I worked on the Project Euler problem solving at Clojure to get better, and I have come across several times generating prime numbers. My problem is that it takes too much time. I was hoping someone could help me find an effective way to do this Clojure-y.
When I made it with my fist, I rudely forced it. It was easy to do. But calculating 10,001 primes took 2 minutes at Xeon 2.33 GHz, too long for the rules and generally too long. Here was the algorithm:
(defn next-prime-slow "Find the next prime number, checking against our already existing list" ([sofar guess] (if (not-any?
Replacing next-prime-slow with a newer procedure that took into account some additional rules (for example, property 6n + / - 1), I was able to speed up the process by about 70 seconds.
Then I tried to make a sieve from Eratosthenes in pure Clojure. I don't think I pulled out all the errors, but I gave up because it was just too slow (even worse than the higher, I think).
(defn clean-sieve "Clean the sieve of what we know isn't prime based" [seeds-left sieve] (if (zero? (count seeds-left)) sieve ; Nothing left to filter the list against (recur (rest seeds-left) ; The numbers we haven't checked against (filter #(> (mod % (first seeds-left)) 0) sieve)))) ; Filter out multiples (defn self-clean-sieve ; This seems to be REALLY slow "Remove the stuff in the sieve that isn't prime based on it self" ([sieve] (self-clean-sieve (rest sieve) (take 1 sieve))) ([sieve clean] (if (zero? (count sieve)) clean (let [cleaned (filter #(> (mod % (last clean)) 0) sieve)] (recur (rest cleaned) (into clean [(first cleaned)])))))) (defn find-primes "Finds prime numbers, hopefully faster" ([] (find-primes 10001 [2])) ([needed seeds] (if (>= (count seeds) needed) seeds ; We have enough (recur ; Recalculate needed (into seeds ; Stuff we've already found (let [start (last seeds) end-range (+ start 150000)] ; NOTE HERE (reverse (self-clean-sieve (clean-sieve seeds (range (inc start) end-range))))))))))

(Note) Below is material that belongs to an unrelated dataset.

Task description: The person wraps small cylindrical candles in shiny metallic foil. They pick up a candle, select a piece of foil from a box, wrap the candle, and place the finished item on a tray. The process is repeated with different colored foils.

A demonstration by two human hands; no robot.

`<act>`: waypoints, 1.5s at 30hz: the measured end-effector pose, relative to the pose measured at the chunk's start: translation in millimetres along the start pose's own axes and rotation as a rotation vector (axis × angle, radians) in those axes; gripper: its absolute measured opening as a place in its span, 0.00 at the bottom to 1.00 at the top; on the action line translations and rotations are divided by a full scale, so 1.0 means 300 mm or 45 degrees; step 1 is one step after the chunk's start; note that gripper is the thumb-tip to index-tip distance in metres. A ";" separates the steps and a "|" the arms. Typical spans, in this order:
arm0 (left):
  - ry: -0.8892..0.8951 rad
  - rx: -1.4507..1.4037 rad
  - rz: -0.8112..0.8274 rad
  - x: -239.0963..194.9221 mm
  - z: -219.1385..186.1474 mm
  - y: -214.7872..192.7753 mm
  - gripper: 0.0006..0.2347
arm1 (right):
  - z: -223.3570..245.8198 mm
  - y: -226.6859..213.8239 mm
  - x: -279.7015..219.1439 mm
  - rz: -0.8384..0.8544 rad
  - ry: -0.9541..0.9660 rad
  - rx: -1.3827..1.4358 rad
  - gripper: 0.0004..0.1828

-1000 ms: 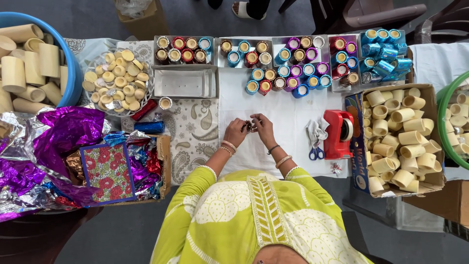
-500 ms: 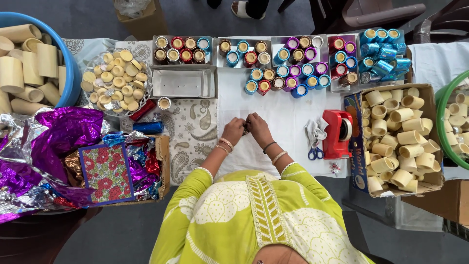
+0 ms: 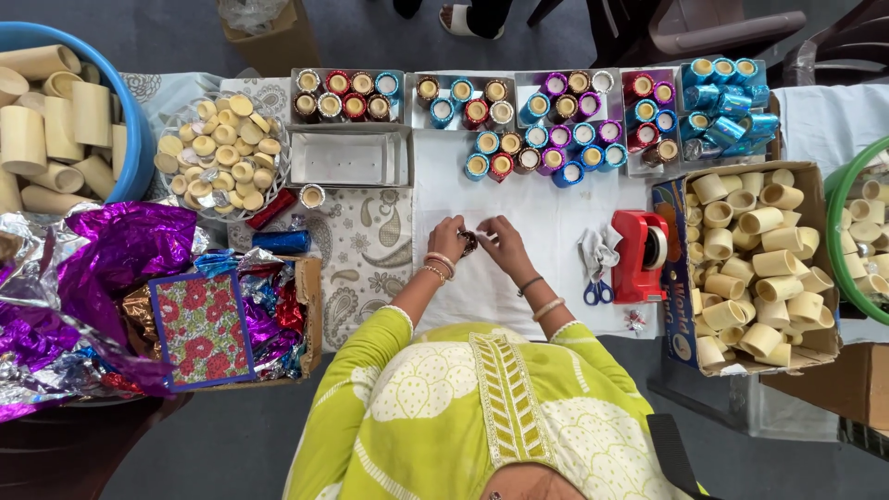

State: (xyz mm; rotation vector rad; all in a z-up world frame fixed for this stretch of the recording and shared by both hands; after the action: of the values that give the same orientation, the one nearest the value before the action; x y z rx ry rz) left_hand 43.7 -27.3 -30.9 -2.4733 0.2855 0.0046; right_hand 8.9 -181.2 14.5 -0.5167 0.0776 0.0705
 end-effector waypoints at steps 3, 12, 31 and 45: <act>-0.067 0.007 0.031 0.008 0.028 0.023 0.06 | 0.222 -0.046 -0.054 0.137 -0.291 -0.431 0.16; -0.061 -0.032 0.018 0.011 0.047 0.026 0.06 | 0.154 0.061 -0.016 0.388 -0.471 -0.621 0.06; -0.370 -0.400 0.127 -0.014 0.052 0.005 0.05 | 0.114 0.093 -0.071 0.016 -0.377 -0.664 0.11; -0.264 -0.338 0.060 -0.021 0.054 0.021 0.04 | 0.035 0.051 0.020 -0.079 -0.003 -0.216 0.09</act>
State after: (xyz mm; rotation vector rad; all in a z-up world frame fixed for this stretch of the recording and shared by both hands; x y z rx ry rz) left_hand 37.2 -21.0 -47.2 -2.7003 0.2673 0.3367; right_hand 13.9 -162.4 15.5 -0.6880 0.0534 0.0173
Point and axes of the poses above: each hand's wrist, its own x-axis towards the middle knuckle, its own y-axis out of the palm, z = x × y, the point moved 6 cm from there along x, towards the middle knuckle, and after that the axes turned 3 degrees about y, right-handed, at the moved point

This is bad. It also causes a stack overflow if the number 150000 is less. This is despite the fact that I use recur. It could be my fault.

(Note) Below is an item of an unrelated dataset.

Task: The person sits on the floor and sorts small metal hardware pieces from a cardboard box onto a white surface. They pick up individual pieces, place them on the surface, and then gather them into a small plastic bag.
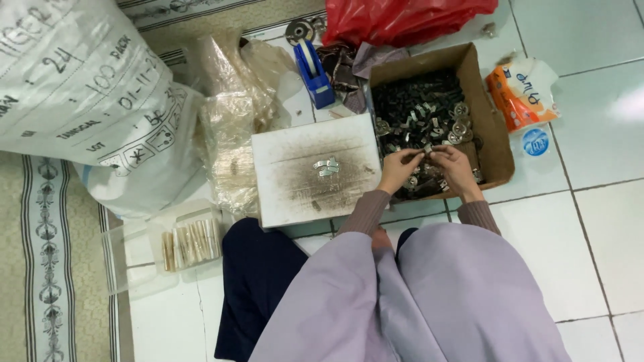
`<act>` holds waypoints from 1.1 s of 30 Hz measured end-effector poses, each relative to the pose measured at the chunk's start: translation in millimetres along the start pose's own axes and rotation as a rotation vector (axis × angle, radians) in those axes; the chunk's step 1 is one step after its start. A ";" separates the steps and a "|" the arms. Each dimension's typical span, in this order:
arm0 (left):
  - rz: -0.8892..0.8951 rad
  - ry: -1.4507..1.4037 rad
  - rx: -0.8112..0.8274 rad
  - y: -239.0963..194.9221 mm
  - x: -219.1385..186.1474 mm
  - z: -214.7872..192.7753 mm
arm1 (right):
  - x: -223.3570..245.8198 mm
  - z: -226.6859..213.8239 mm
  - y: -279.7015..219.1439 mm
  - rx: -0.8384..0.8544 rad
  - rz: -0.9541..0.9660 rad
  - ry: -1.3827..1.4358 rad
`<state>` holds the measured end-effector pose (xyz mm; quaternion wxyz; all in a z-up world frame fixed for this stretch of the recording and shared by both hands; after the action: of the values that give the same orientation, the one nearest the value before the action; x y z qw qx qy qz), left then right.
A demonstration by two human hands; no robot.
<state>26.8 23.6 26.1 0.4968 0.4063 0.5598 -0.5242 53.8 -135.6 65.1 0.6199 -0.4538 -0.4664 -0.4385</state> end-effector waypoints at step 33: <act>0.206 0.642 -0.649 -108.1 -5.9 -208.7 | -43.3 240.2 -10.9 0.371 -0.294 -0.983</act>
<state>-104.9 217.6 42.8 0.4491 0.4250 0.7770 -0.1178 -7.9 100.8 61.2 0.3306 -0.4184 -0.8293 -0.1672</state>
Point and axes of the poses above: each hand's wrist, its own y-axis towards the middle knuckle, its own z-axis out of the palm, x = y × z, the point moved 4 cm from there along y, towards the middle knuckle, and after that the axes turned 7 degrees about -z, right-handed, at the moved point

Then I tried a sieve using Java methods on Java ArrayList. It took quite a bit of time and memory.
My last attempt was to use a sieve using a Clojure hash map, inserting all the numbers into the sieve, and then separating the numbers that are not prime. In the end, he takes a list of keys, which are the primes he found. It takes about 10-12 seconds to find 10,000 primes. I am not sure that it is fully debugged. This is also recursive (using recur and loop), since I'm trying to be Lispy.
Thus, with such problems, problem 10 (summing all primes up to 2,000,000) is killing me. My fastest code found the correct answer, but it took 105 seconds, and it took me a lot of memory (I allocated 512 MB to him, so I did not have to bother with this). My other algorithms take so much time that I always ended up stopping them first.
I could use a sieve to calculate so many primes in Java or C pretty quickly and without using a lot of memory. I know that I am missing something in my Clojure / Lisp style that is causing the problem.
Is there something I'm doing really wrong? Is Clojure just slow with large sequences? After reading some of the discussions on the Euler project, people figured out the first 10,000 primes in other Lispx in less than 100 milliseconds. I understand that the JVM can slow things down, and Clojure is relatively young, but I would not expect a difference of 100 times.
Can someone explain me a quick way to calculate prime numbers in Clojure?